1. Academic Validation
  2. Design, synthesis and biological evaluation of dual Topo II/HDAC inhibitors bearing pyrimido[5,4-b]indole and pyrazolo[3,4-d]pyrimidine motifs

Design, synthesis and biological evaluation of dual Topo II/HDAC inhibitors bearing pyrimido[5,4-b]indole and pyrazolo[3,4-d]pyrimidine motifs

  • Eur J Med Chem. 2023 Apr 5;252:115303. doi: 10.1016/j.ejmech.2023.115303.
Mengmiao Zhao 1 Kan Yang 1 Xinyue Zhu 1 Tian Gao 1 Wei Yu 1 Han Liu 1 Zhihao You 1 Zhenming Liu 2 Xiaoqiang Qiao 3 Yali Song 4
Affiliations

Affiliations

  • 1 Key Laboratory of Pharmaceutical Quality Control of Hebei Province, College of Pharmaceutical Sciences, Hebei University, Baoding, Hebei, 071002, China.
  • 2 State Key Laboratory of Natural and Biomimetic Drugs, School of Pharmaceutical Sciences, Peking University, Beijing, 100191, China.
  • 3 Key Laboratory of Pharmaceutical Quality Control of Hebei Province, College of Pharmaceutical Sciences, Hebei University, Baoding, Hebei, 071002, China; Key Laboratory of Medicinal Chemistry and Molecular Diagnosis, Ministry of Education, Hebei University, Baoding, Hebei, 071002, China.

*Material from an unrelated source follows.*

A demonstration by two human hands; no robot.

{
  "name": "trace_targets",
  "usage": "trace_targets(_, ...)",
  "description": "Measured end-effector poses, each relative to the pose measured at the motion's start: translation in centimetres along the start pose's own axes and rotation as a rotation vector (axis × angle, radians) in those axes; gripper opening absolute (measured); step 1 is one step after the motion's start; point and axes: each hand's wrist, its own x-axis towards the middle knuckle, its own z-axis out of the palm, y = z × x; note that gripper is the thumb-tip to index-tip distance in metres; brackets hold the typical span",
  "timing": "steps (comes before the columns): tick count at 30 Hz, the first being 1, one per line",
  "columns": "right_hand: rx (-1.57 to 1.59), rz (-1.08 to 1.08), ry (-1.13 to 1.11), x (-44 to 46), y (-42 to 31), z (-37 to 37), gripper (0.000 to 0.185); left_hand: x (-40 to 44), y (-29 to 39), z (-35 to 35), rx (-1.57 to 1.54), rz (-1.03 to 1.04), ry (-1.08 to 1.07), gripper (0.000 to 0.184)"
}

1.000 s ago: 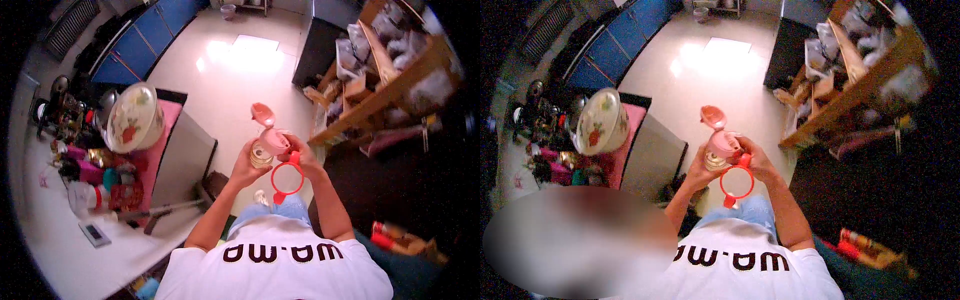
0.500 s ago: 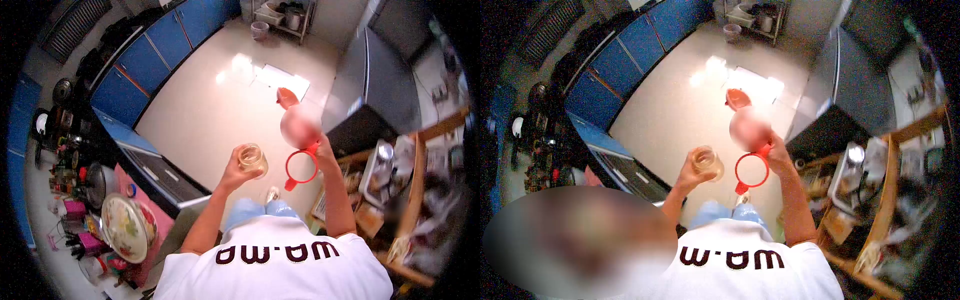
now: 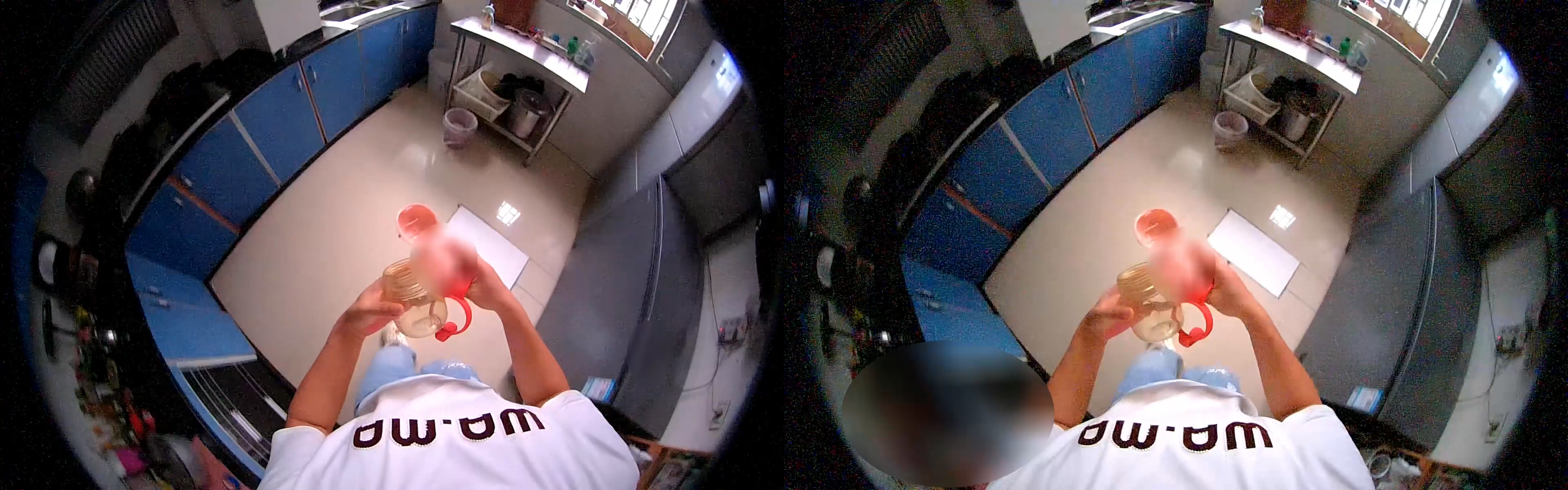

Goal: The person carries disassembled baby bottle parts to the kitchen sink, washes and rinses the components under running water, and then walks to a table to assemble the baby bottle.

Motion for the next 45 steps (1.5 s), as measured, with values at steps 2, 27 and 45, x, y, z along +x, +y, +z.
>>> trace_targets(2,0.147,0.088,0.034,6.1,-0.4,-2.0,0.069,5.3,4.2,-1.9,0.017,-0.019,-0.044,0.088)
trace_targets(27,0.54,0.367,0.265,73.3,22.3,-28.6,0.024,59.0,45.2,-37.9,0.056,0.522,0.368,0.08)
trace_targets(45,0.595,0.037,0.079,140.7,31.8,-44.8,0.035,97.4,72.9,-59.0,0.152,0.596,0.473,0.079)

Electronic address: xiaoqiao@hbu.edu.cn.
  • 4 Key Laboratory of Pharmaceutical Quality Control of Hebei Province, College of Pharmaceutical Sciences, Hebei University, Baoding, Hebei, 071002, China; Key Laboratory of Medicinal Chemistry and Molecular Diagnosis, Ministry of Education, Hebei University, Baoding, Hebei, 071002, China. Electronic address: yalisong@hbu.edu.cn.
Abstract

Both Topoisomerase II (Topo II) and histone deacetylase (HDAC) are important therapeutic targets for Cancer. In this study, two series of novel compounds containing pyrimido[5,4-b]indole and pyrazolo[3,4-d]pyrimidine motifs were designed and synthesized as dual Topo II/HDAC inhibitors. MTT assay indicated that all the compounds displayed potential antiproliferative activity against three Cancer cell lines (MGC-803, MCF-7 and U937) and low cytotoxicity on normal cell line (3T3). In the Enzyme activity inhibition experiments, compounds 7d and 8d exhibited excellent dual inhibitory activities against Topo II and HDAC. Cleavage reaction assay showed that 7d was a Topo II poison, which was consistent with the docking results. Further experimental results revealed that compounds 7d and 8d could promote Apoptosis and significantly inhibit the migration in MCF-7 cells. Molecular docking showed that compounds 7d and 8d bind Topo II and HDAC at the active sites. Molecular dynamics simulation showed that 7d can stably bind to Topo II and HDAC.

Keywords

Anticancer activity; Dual-target inhibitor; Histone deacetylase; Topoisomerase II.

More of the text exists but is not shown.